Task directions:
Locate the string "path" throughout the material and copy every line in which it occurs.
Segment Start: Recorded information
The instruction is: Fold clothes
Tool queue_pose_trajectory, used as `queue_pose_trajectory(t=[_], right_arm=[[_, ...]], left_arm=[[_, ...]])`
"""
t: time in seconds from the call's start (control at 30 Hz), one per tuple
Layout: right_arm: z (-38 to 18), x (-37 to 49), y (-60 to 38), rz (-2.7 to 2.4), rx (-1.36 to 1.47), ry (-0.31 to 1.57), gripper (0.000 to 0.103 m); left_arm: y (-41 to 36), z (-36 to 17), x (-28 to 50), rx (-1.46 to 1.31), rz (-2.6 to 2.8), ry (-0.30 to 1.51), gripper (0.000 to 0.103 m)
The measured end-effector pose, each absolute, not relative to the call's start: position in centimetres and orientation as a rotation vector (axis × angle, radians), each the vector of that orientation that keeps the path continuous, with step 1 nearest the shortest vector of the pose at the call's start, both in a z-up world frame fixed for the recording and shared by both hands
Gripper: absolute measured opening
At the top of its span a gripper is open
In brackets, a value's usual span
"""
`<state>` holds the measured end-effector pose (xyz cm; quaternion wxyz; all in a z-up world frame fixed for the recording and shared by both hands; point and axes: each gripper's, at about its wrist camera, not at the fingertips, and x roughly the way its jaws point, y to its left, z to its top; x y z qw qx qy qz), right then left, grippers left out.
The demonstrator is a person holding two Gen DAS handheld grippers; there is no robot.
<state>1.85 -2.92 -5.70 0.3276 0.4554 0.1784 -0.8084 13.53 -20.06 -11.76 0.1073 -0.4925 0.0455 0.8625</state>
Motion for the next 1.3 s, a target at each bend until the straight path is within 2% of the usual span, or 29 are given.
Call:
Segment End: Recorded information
Exercise solution:
The measured end-effector pose, each absolute, not relative to the call's start: position in centimetres and orientation as a rotation vector (axis × angle, radians), each the vector of that orientation that keeps the path continuous, with step 1 nearest the shortest vector of the pose at the call's start, both in a z-up world frame fixed for the recording and shared by both hands
Motion for the next 1.3 s, a target at each bend until the straight path is within 2% of the usual span, or 29 are given.

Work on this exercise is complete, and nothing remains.